Maybe it's just me, I can't help thinking the reviews were better until the under-performing US opening ("We can't go giving a good review to something that's flopped!")
I wonder what the expectations of Terminator sequels are. To me it seems obvious that Terminator - although well known - just doesn't have anywhere near the reach or number of fans as something like Star Wars. To me, that alone answers why The Force Awakens was going to make a whole load more, even if it was a copy of the original storyline far more than Dark Fate was.

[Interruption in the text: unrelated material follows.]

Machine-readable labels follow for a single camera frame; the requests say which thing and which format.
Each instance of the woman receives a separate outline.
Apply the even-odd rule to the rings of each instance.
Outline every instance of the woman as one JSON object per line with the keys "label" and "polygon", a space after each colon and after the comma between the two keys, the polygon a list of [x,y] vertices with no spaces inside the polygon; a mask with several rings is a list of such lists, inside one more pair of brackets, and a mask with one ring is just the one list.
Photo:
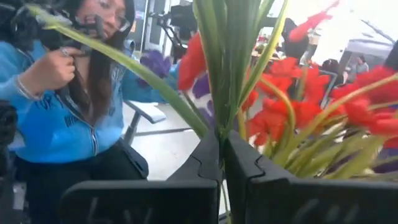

Terminator 3/4/5 made $433m/$371m/$441m - all less than T2 (especially factoring in inflation), and not massive hits, but are they commercial flops? Other films (including series say The Expendables) have made less. It seems the problem is they spend so much on marketing for Terminator that it's hard to break even. (E.g., Wikipedia quotes a source saying Genisys needed $450m to break even - I don't understand how that comes from a $155m budget and $50-100m on marketing?)
The other problem is this repeated cycle where it's decided Terminator is a flop and the plans for sequels are scrapped, until a few years when someone else decides to have enough go, so continuity suffers. Imagine if Marvel gave up after The Hulk's $263m!
Well, I liked it, I'd be happy to watch it again. It suffered a bit of too many main characters making it hard for the new main character to shine through.
The idea of an evil AI rise being inevitable was covered in both T3 and the TV series, but it seemed better done here, e.g., that it would change which people were important in the future timeline. Cameron's vision for sequels was that Sarah would find a way to end this ever happening, and I guess we'll never see how now. (It seems to me the only options are to either prevent such a super intelligence ever arising by destorying all technology, or make sure that a good super intelligence arises.)
I was fine with not making John Connor part of it. There were already too many main characters. The first two films were really about Sarah not John. If people want to see sequels with John, that's Terminator 3/4/5. And I think they suffered because it's hard to show the reality of the character growing up into the myth that was made of him - especially in an altered future.
The idea of a terminator growing a conscience and living a family life seems funny, but I'm reminded of the scene in T2 where the T1000 has murdered John's foster mum, and is meanwhile at home cooking and preparing dinner.
That's a good point. To be honest, I took the intention to be that Terminator/T2/Dark Fate should be considered an entirely separate story, i.e., nothing in the other films or TV series were canon to this story. However, they did indeed make the "separate timeline" argument, and as you say, this doesn't work. Personally it's a pet hate of mine when writers use the "separate timeline" argument rather than just saying it's a different story (unless it's explicitly part of the plot, e.g., Star Trek's reboot). I can happily watch separate Batman film series without having to pretend they all exist in different parallel universes or timelines.